The broken system of the community mental health network is now emerging as a major crisis in Rhode Island, but resources keep getting cut at the state level

By Richard Asinof
Posted 1/23/17
The state of the state for the delivery of community mental health services is broken and getting worse, according to mental health advocates. The bad situation has been further exacerbated by the closing of Eleanor Slater Hospital to new civil admissions, according to advocates.
What is the current state road map for the delivery of behavioral and mental health services in Rhode Island? Who is in charge of directing coordination of such planning at the state level?

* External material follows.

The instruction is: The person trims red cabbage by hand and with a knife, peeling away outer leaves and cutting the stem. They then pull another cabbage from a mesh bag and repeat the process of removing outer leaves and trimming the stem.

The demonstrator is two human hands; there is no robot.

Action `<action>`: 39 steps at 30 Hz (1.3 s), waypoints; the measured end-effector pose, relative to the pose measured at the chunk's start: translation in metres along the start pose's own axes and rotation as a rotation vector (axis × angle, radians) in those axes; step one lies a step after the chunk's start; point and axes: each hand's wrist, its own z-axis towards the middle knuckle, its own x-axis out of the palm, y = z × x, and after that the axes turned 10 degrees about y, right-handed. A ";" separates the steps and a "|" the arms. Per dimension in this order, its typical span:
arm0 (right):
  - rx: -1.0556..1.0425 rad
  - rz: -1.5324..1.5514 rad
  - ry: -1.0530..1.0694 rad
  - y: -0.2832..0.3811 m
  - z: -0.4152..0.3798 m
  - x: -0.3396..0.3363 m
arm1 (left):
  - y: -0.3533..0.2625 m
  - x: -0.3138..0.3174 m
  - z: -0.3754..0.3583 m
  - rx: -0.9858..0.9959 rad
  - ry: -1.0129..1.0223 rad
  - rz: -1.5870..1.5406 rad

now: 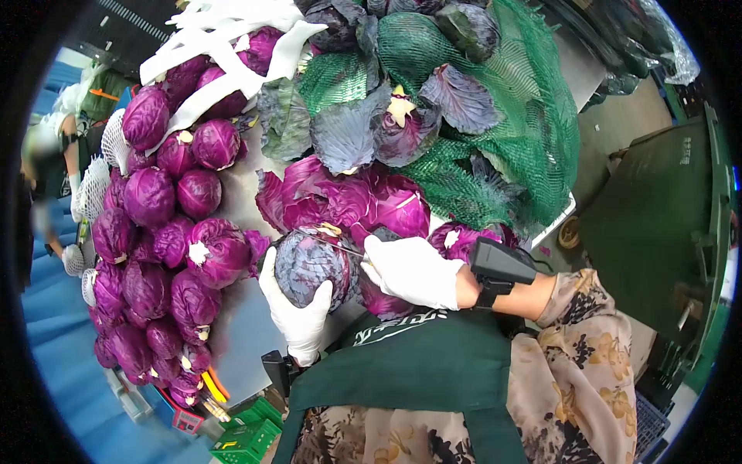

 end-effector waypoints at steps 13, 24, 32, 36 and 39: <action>-0.308 -0.461 -0.249 -0.010 -0.007 0.015 | -0.009 0.004 -0.003 0.030 -0.024 0.055; 0.023 -0.079 -0.263 -0.038 0.024 0.075 | 0.003 0.003 -0.001 0.013 -0.025 -0.034; 0.415 1.077 0.166 0.009 0.025 0.009 | 0.034 0.004 -0.008 0.093 -0.122 -0.513; 0.241 0.819 0.024 -0.012 0.029 -0.006 | 0.031 0.020 0.013 0.254 -0.157 -0.578; 0.091 0.418 -0.062 -0.022 0.027 -0.018 | 0.025 0.016 0.027 0.215 0.031 -0.515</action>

Who is the decision-maker? How much is the state willing to invest in new resources to support better coordination of the community mental health network? Will this become a priority of the Raimondo administration?
The interconnectedness between substance use disorders, the epidemic of overdose deaths, the de facto reality that the state correctional facilities are serving as the state’s mental hospital, and the continued drop in state investment in community mental health facilities, all point to an approaching train wreck. It is not just a public health crisis, it is a major economic crisis for Rhode Island and its future. And, it may require the R.I. General Assembly to step up to the plate and invest new resources to fix a broken system, even if it means increasing taxes.

PROVIDENCE – If you listened to Gov. Gina Raimondo and her state of the state speech on Jan. 17, Rhode Island is strong and getting stronger every day, a positive message.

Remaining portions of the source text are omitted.